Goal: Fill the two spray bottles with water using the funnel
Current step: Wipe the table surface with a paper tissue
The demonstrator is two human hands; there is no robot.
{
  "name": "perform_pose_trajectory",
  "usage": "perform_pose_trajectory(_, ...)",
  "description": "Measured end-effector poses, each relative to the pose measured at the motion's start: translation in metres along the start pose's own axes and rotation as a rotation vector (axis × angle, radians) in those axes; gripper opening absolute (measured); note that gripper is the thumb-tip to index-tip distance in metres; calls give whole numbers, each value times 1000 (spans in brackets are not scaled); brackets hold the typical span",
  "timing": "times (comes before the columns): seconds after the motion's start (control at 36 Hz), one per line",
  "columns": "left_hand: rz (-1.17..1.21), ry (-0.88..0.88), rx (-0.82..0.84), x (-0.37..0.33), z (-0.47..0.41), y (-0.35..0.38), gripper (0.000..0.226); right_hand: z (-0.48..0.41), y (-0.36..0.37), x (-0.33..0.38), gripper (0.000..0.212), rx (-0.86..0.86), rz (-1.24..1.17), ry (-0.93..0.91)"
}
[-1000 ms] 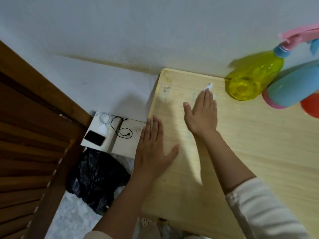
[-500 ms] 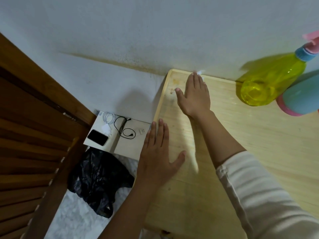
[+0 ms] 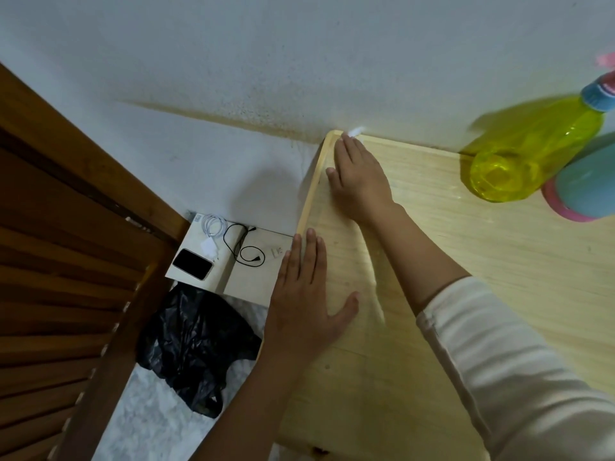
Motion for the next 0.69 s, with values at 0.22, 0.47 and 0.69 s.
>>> perform_pose_trajectory(0.22, 9, -3, 7, 1, -1, 1, 92, 8, -2, 30, 50, 16, 15, -314)
perform_pose_trajectory(0.47, 2, -9, 15, 2, -1, 0, 93, 67, -7, -10, 49, 5, -7, -329)
perform_pose_trajectory(0.69, -13, 1, 32, 2, 0, 1, 95, 134, -15, -82, 56, -35, -46, 141)
Point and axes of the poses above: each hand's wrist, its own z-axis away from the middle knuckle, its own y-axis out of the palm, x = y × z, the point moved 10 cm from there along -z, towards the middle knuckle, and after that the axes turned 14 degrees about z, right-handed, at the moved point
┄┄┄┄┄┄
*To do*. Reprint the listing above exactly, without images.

*Exercise output*.
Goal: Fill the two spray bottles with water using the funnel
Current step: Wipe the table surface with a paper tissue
The demonstrator is two human hands; there is no robot.
{
  "name": "perform_pose_trajectory",
  "usage": "perform_pose_trajectory(_, ...)",
  "description": "Measured end-effector poses, each relative to the pose measured at the motion's start: translation in metres along the start pose's own axes and rotation as a rotation vector (axis × angle, radians) in those axes; gripper opening absolute (measured); note that gripper is the thumb-tip to index-tip distance in metres; calls give whole numbers, each value times 1000 (spans in brackets are not scaled); brackets hold the typical span",
  "timing": "times (comes before the columns): seconds after the motion's start (control at 36 Hz), one per line",
  "columns": "left_hand: rz (-1.17..1.21), ry (-0.88..0.88), rx (-0.82..0.84), x (-0.37..0.33), z (-0.47..0.41), y (-0.35..0.38), gripper (0.000..0.226); right_hand: z (-0.48..0.41), y (-0.36..0.37), x (-0.33..0.38), gripper (0.000..0.212), rx (-0.86..0.86), rz (-1.24..1.17), ry (-0.93..0.91)"
}
[-1000 ms] 
[-500 ms] 
[+0 ms] 
Motion for the next 0.69 s, with values at 0.22, 0.47 and 0.69 s.
>>> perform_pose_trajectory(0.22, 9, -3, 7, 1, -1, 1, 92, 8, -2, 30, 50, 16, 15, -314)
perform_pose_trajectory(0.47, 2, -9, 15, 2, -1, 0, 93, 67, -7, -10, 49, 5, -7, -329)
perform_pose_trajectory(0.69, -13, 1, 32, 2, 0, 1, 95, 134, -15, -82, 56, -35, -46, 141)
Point and axes of the poses above: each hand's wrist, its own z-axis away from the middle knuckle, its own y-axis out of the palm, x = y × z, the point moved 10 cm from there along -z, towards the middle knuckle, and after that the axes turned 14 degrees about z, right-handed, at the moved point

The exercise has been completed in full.